Using SRES summaries, Grant Hooper from LAWS2010 can quickly gauge (on a scale of 1-10) how confident (or not) students are feeling about their study, visualised in a chart [click image to enlarge]
 

  • For the Week 4 question ‘How are you feeling about the first assignment due this Sunday?’ students who answer that they are not feeling positive could receive a supportive email that contains information about support services, simple extensions, special consideration, etc.
  • For the Week 10 question ‘Which of the suggestions made by your tutor will you integrate into your next assignment?’ you could re-send students the information they entered into the text box when the next assignment is due to remind them of their commitment to themselves.
  • In addition to using student responses to build support for students, you can use summaries or teacher insights in SRES to give both yourself and your teaching team more information about what’s going on. Summaries can create histograms, word clouds, pie charts, or tables, and can summarise a lot of data easily. Teacher insights can ensure teaching teams get important information about students at the right time, helping them direct their efforts during live classes to check in with students in a personal manner.
Student responses about returning to uni. Some students are worried about the workload and nervous about the unit, but many are really excited about coming back to campus after years of remote learning,
Using SRES summaries, Grant Hooper from LAWS2010 can see at a glance how students feel about studying at uni again using a bullet point list of their comments [click image to enlarge]

Getting started with SRES

If you’re new to SRES, it’s important to go over how you gain access to the system. The best way to get started is to attend an SRES workshop. These take place regularly at the start of each semester and you’ll be provisioned access then and there. Another option, if you can’t get to a workshop, is to work with a colleague who is already using SRES in their own unit or an educational designer in your school or faculty, who can run you through the basics, and let us know that you’ve got an expert guide at your side.

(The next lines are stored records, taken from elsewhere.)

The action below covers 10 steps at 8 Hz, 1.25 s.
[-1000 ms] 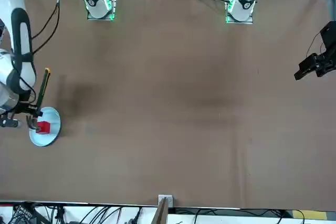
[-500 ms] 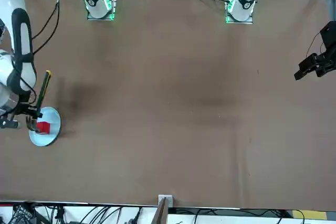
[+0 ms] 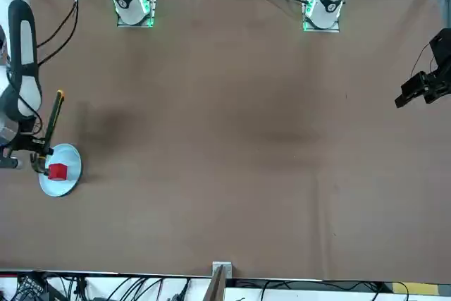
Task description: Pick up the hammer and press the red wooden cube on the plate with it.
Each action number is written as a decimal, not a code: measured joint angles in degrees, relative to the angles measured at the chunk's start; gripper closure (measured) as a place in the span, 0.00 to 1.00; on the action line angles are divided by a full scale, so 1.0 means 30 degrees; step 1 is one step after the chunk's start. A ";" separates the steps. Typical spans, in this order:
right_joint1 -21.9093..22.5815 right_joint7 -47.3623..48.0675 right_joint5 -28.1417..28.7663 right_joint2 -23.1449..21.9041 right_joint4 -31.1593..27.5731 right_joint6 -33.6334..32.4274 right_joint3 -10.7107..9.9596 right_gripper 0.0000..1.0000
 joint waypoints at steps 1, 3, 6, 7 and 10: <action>0.0003 0.0000 0.0005 0.0517 -0.0029 0.0444 0.0034 0.80; 0.0070 0.0000 0.0019 0.0658 0.0123 0.0724 0.0060 0.80; 0.0504 -0.0088 0.0032 -0.1485 0.0819 -0.2200 0.0288 0.80; 0.1392 0.0484 0.0120 -0.2365 0.0809 -0.3505 0.0475 0.80; 0.6138 0.4483 0.0205 -0.3126 -0.0052 -0.4061 0.0794 0.80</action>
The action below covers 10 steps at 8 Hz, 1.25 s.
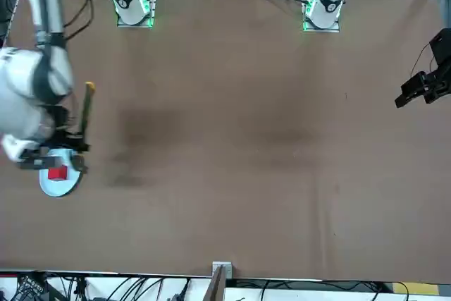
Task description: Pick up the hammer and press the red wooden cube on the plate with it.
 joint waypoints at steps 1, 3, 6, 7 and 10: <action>0.1420 0.1127 0.0262 0.0074 -0.0555 0.0754 0.0035 0.80; 0.3771 0.3400 0.0987 0.0600 -0.2023 0.4039 0.0059 0.80; 0.5440 0.5472 0.1670 0.2344 -0.3220 0.7620 0.0063 0.80; 0.5706 0.5572 0.2040 0.2821 -0.3482 0.8624 0.0058 0.80; 0.5926 0.5574 0.2164 0.3230 -0.3928 0.9176 0.0017 0.80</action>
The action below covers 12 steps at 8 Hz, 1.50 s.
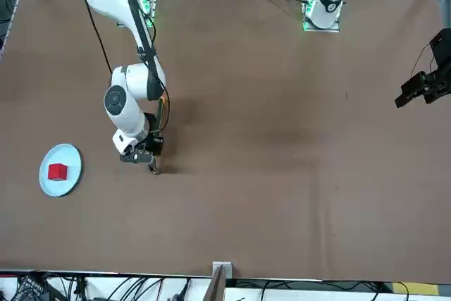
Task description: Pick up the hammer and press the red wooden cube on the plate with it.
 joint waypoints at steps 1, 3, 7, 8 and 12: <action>0.0000 -0.0009 0.0000 0.0000 -0.0044 0.0000 -0.0022 0.80; 0.0001 -0.0022 0.0000 0.0002 -0.0092 0.0005 -0.0034 0.66; 0.0029 -0.0085 0.0000 -0.0344 0.0080 -0.0073 -0.0105 0.01; 0.0036 -0.0087 -0.0001 -0.0882 0.0211 -0.0593 -0.0356 0.00; -0.0027 -0.3105 -0.0985 -0.5340 0.1433 -0.6690 -0.3743 0.00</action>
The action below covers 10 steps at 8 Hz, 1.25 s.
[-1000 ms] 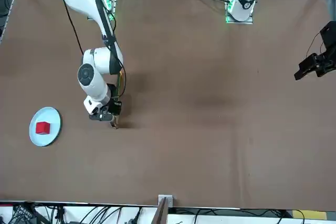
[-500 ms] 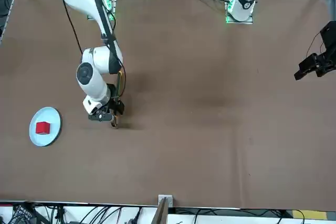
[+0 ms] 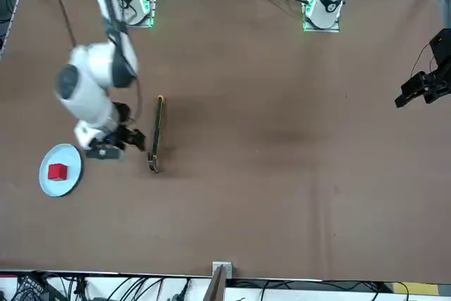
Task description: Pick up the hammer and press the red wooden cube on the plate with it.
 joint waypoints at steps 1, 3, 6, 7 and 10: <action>-0.0034 -0.1158 -0.0739 -0.0999 0.0723 -0.2040 -0.0833 0.00; -0.0052 -0.2572 -0.1698 -0.2360 0.2019 -0.5138 -0.1918 0.00; -0.0407 -0.2780 -0.3202 -0.4014 0.2929 -0.7241 -0.1957 0.00; -0.1417 -0.2779 -0.3694 -0.4606 0.2984 -0.7598 -0.1083 0.00; -0.7359 -0.2780 -0.4364 -0.5735 0.2967 -0.9045 0.4110 0.00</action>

Think of SRES as a spreadsheet on steroids; it can contain different insights and types of data, and connects to Canvas for regularly synced updates on information that’s already found, or sometimes hidden, inside our learning management system. Put simply, the layout has students in rows and data about the students in columns. Each weekly check-in form would be one column, a getting to know you survey would be one column, and a reflective task you set your students would also be one column. You can also have students write in data about themselves, or have your teaching team write in data about them – think self-check-in vs. calling the roll. Students can also write in data about each other for a peer review or the like, but that’s for another article!